Акси-Вакси иной раз вспоминал бодрость довоенного Агитпропа. Вот, в частности, по музыкальному департаменту Гражданской войны — ведь сколько было мечтательных музык! Вот возьмите, например, «Там вдали, за рекой зажигались огни, / В небе ясном заря занималась, / Сотня юных бойцов из буденновских войск / На рассвете в поля поскакала…» Или там: «Дан приказ: ему на запад, / Ей — в другую сторону, / Уходили комсомольцы / На гражданскую войну…»
Ах, Акси-Вакси, как мечтательно все это такое тебе представлялось, и все звало вперед, и близилась бесконечная и манящая победа…
А ведь сейчас, в такой страшной заброшенности, и Агитпроп-то фактически развалился, оставив одну лишь оскаленность, чудовищный грохот чугуна, до перехвата горла какую-то исковерканную безнадегу.
«Вставай, страна огромная, / Вставай на страшный бой, / С фашистской силой темною, / С кровавою ордой!
Тупой фашистской нечисти / Загоним пулю в лоб! /Ублюдкам человечества / Сколотим крепкий гроб!
Дадим отпор душителям / Всех пламенных идей, /Мучителям, грабителям, / Пытателям людей…»

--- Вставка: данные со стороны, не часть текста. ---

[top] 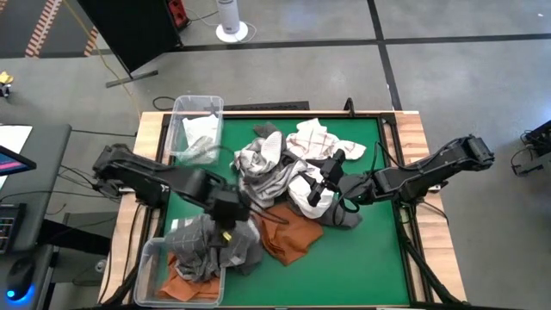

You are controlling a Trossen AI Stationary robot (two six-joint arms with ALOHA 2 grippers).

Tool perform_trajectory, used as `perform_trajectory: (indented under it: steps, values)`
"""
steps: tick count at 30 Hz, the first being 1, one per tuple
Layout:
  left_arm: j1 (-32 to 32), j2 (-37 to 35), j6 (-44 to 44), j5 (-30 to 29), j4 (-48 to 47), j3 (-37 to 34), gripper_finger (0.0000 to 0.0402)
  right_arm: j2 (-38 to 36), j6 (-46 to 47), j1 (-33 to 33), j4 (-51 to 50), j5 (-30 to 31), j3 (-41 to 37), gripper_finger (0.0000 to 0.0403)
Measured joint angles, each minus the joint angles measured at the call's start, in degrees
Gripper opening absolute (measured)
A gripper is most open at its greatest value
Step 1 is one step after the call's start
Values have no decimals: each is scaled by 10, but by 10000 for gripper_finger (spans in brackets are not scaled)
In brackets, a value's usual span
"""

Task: Sort towels by color in basket
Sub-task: Put the gray patterned towel into the bottom transparent bin

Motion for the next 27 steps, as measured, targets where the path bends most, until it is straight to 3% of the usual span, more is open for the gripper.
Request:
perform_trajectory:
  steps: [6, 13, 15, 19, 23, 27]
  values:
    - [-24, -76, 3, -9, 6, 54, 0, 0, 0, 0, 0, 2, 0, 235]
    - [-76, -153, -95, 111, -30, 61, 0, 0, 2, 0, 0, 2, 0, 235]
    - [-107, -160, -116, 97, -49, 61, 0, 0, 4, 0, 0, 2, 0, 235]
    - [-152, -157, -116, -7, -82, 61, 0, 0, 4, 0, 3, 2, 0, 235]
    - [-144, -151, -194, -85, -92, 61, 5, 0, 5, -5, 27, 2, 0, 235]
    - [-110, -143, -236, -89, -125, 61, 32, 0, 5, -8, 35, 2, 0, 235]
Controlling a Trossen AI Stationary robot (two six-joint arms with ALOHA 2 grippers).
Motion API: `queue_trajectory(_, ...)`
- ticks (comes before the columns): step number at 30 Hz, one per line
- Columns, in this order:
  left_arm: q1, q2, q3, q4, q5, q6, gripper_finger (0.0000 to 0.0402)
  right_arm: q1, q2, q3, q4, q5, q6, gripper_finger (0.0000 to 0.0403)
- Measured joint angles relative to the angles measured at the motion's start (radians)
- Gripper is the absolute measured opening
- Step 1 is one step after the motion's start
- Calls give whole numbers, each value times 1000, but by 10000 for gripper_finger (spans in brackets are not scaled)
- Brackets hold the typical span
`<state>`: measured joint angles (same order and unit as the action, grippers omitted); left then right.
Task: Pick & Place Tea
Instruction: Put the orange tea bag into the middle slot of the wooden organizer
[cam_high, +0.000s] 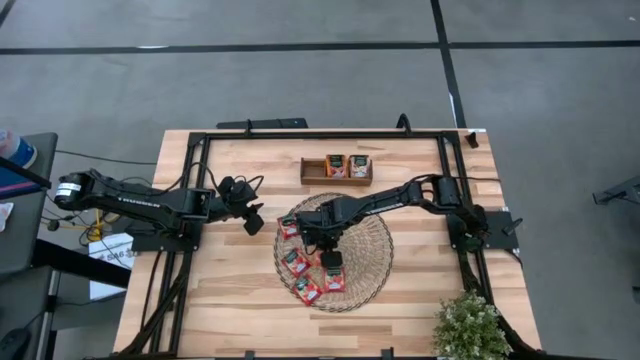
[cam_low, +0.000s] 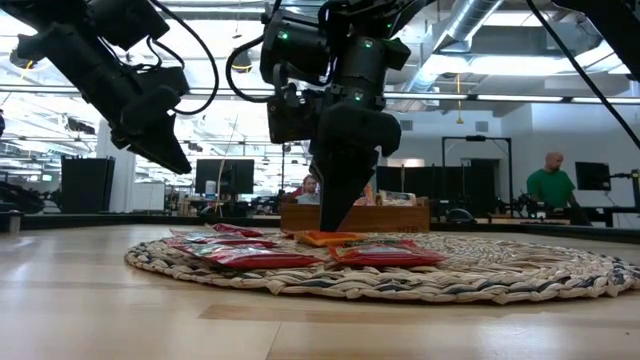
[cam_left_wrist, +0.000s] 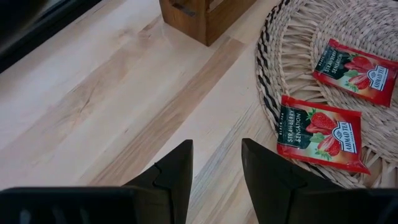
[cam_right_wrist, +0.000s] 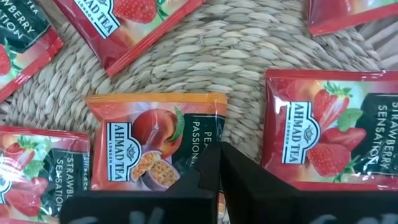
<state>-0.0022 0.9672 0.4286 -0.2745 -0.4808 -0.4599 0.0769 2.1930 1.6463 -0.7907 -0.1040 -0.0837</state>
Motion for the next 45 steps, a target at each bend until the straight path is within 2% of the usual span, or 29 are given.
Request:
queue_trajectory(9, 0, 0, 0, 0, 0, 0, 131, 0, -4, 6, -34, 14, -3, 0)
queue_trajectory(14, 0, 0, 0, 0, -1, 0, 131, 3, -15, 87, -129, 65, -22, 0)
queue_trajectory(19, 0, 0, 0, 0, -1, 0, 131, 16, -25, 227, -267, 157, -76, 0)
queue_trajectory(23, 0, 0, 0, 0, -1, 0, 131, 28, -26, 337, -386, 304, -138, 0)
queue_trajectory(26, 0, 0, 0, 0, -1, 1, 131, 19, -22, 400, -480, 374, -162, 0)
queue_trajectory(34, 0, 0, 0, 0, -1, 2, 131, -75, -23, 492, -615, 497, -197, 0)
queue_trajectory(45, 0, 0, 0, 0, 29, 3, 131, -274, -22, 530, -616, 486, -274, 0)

Да, эта песня владела каким-то магнитным гипнозом, однако массы, влекомые ею, волоклись в какую-то неизбежную штольню. Акси-Вакси, ковыляя по наледи, пытаясь разогреться после нетопленой школы перед промерзшей квартирой, неизбежно вспоминал, как что-то рухнуло четыре года назад в его личном детском мире. Катастрофы шли одна за другой, а одна просто-напросто положила на горло ворсистую лапу. Трудно было понять, откуда идет давление: снаружи от мокрого ворса или изнутри от ворсистой глисты. Где-то в просторе инфекционного отделения рыдала мать какой-то девятилетней девочки. Мальчик, оставшийся в полном одиночестве, задыхался и хватал за руки сестриц. Потом провалился в беспамятство и очнулся перед высоким заснеженным окном. В этой заснеженности вдруг вспорхнула с ветки стайка красногрудых, как их, как их — снегирей. Вздохнул свободно и вспомнил, что спасен.
То, что было тогда с ним одним, сейчас, казалось, подбирается к общему горлу Советского Союза. Женщины, сможете ли нас спасти? Оставьте хоть малость надежды.
Вот так же пройдите по проходу инфекционной клиники, как шли мои тетки и дядя Феля с кулечком завернутых в папиросную бумагу апельсинов: NO PASARAN!
К 1943-му положение чуть-чуть изменилось в лучшую сторону. Во-первых, наладилось малость мошенничество. Измученное население научилось как-то соображать, кому, какие и за что надо оказывать услуги. По продовольственным карточкам стало возможным иногда получать невиданные доселе продукты: белое мягкое (для намазывания на хлеб) сало — лярд, яичный порошок для омлетов или просто для посыпки поверх сала, мясные консервы, ветчинные консервы с ключом на мягкой металлической ленточке (шофер генерала Мясопьянова показывал нам, как правильно наматывать ленточку на ключик), сгущенное молоко, сухое молоко в пакетах с непонятными английскими надписями, пакетики чаю на одну заварку… и т. д.
Поставки продовольствия в рамках lend-lease («в-долг-с-рассрочкой») не только уберегли миллионы детей от истощения и рахита, они также подняли общее настроение. Еда прибывала к нашим желудкам, в общем-то, в мизерных количествах, однако народ вроде бы стал понимать, что он не одинок, что о его детях пекутся в далеких странах, как тогда говорили, «свободолюбивого человечества».